• [Task to carry out]:
The required answer is a copy of each line in the entries below that includes "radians".

• [Available data]:
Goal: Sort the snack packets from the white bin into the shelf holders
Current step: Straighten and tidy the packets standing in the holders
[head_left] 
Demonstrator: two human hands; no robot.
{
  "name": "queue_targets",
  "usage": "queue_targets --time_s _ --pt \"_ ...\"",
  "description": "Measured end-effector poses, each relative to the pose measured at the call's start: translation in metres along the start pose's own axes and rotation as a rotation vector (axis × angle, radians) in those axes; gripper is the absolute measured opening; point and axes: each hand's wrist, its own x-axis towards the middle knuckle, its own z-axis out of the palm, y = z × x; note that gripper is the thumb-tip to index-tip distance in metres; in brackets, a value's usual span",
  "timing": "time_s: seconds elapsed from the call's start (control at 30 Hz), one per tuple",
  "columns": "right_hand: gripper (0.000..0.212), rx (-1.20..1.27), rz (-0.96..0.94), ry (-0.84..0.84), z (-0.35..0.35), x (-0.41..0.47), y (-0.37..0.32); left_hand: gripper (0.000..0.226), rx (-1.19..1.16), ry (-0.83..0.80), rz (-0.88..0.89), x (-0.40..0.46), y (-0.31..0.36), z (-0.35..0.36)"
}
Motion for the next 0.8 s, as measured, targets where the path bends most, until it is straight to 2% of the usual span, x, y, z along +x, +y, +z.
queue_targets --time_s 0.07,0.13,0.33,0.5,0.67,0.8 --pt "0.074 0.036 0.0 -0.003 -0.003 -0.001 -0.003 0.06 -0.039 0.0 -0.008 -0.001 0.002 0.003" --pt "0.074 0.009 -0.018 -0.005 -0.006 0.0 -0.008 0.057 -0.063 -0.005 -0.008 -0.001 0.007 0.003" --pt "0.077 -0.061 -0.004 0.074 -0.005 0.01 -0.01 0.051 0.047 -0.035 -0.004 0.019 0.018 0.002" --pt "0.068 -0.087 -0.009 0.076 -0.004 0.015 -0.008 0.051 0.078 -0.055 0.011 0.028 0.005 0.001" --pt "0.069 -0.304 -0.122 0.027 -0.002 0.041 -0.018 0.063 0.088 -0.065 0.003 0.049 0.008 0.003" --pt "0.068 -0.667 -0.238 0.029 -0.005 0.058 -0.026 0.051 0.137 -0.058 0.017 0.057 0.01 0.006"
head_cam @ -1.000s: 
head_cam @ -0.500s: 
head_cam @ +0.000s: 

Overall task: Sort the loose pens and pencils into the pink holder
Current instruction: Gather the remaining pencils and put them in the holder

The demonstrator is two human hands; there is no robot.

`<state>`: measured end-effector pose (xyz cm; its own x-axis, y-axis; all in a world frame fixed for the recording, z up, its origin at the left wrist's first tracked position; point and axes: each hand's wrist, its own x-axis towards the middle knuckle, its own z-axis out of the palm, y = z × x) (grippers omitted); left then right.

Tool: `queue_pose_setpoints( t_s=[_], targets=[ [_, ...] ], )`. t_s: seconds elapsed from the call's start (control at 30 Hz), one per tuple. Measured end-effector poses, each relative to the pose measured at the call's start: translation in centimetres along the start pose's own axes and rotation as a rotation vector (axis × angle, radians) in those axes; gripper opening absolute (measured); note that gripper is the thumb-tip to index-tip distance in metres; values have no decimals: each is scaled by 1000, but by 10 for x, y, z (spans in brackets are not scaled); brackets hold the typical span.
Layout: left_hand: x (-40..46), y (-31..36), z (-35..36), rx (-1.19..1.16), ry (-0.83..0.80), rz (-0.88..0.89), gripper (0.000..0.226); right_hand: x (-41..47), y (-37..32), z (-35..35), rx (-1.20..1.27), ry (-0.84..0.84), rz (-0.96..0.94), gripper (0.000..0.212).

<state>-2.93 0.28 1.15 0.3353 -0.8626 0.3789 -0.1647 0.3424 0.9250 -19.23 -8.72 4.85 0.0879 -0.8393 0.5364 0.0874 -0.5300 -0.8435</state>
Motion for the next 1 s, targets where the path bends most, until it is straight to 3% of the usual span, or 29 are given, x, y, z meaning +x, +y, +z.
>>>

• [Exercise solution]:
  "description": "Measured end-effector poses, each relative to the pose measured at the call's start: translation in metres along the start pose's own axes and rotation as a rotation vector (axis × angle, radians) in those axes; gripper is the absolute measured opening; point and axes: each hand's wrist, its own x-axis towards the middle knuckle, its own z-axis out of the palm, y = z × x; note that gripper is the thumb-tip to index-tip distance in metres; in brackets, a value's usual span",
Tool: `queue_pose_setpoints( t_s=[_], targets=[ [_, ...] ], )`. t_s: seconds elapsed from the call's start (control at 30 Hz), one per tuple. Measured end-effector poses, each relative to the pose measured at the call's start: translation in centimetres along the start pose's own axes and rotation as a rotation vector (axis × angle, radians) in those axes; gripper opening absolute (measured); note that gripper is the thumb-tip to index-tip distance in metres; values have no decimals: each is scaled by 1000, but by 10 for x, y, z (spans in brackets are not scaled); brackets hold the typical span.

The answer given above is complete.